Check every line of the data below for the word "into" and say how many have it, without further comment.
[Records to process]
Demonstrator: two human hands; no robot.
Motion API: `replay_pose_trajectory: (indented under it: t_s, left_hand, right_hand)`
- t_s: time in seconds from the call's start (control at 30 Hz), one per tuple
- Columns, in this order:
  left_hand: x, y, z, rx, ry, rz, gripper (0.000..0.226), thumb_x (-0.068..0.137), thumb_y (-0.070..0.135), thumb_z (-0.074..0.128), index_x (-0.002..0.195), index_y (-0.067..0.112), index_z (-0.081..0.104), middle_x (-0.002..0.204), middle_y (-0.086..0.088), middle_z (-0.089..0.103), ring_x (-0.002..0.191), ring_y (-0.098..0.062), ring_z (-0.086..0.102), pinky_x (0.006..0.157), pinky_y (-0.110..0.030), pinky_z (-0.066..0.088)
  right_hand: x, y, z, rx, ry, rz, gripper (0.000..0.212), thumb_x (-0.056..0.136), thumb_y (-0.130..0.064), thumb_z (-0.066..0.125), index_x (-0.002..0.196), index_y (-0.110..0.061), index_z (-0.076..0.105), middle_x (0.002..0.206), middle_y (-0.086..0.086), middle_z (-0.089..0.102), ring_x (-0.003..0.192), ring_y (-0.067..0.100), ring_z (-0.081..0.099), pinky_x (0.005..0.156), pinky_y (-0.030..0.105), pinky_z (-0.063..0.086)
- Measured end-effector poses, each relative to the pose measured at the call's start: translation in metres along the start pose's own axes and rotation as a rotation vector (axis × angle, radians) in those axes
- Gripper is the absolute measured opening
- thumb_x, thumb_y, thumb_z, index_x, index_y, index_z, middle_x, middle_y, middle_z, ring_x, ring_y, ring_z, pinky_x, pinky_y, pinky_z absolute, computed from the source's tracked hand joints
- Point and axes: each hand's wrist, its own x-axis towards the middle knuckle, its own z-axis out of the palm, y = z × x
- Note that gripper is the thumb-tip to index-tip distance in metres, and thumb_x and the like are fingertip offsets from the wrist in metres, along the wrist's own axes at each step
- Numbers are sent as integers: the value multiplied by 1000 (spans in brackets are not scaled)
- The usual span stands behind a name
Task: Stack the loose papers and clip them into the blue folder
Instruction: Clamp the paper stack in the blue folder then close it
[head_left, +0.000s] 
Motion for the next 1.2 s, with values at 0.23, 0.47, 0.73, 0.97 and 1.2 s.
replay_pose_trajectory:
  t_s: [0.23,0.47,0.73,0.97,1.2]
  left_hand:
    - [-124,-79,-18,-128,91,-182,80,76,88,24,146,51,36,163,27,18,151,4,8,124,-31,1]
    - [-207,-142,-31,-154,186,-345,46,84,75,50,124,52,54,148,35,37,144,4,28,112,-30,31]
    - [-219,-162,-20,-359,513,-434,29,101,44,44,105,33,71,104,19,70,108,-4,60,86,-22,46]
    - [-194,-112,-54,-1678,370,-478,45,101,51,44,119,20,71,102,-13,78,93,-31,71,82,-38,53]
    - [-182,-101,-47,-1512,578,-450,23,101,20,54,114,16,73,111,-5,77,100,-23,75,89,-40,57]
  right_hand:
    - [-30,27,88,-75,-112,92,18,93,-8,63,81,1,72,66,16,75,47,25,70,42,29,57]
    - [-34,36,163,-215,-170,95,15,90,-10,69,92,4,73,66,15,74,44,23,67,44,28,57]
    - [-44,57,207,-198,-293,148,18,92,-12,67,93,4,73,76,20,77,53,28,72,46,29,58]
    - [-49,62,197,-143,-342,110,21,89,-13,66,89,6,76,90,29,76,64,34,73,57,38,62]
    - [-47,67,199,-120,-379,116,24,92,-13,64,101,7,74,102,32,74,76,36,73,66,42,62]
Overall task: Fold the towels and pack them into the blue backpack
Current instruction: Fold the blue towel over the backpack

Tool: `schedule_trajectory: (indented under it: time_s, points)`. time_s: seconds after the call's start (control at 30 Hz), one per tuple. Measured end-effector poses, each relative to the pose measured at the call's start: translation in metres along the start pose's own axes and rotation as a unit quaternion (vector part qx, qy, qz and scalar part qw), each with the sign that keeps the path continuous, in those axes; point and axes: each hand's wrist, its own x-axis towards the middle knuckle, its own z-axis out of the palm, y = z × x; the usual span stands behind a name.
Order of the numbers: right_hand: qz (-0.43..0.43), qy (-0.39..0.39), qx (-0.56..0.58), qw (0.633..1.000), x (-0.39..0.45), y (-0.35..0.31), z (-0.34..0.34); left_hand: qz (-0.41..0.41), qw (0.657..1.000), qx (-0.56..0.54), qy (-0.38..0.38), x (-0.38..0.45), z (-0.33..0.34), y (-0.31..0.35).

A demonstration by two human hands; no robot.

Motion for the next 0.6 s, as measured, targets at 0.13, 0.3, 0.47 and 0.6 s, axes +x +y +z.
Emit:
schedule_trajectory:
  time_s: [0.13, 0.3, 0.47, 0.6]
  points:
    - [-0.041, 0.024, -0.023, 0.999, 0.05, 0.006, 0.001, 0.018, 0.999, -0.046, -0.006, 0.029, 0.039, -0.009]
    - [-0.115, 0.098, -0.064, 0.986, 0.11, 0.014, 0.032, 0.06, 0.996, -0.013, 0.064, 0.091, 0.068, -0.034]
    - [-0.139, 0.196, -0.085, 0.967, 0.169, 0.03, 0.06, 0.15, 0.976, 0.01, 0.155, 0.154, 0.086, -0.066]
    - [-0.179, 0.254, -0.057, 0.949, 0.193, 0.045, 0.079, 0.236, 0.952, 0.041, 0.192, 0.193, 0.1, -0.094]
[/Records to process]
**Exercise output**
2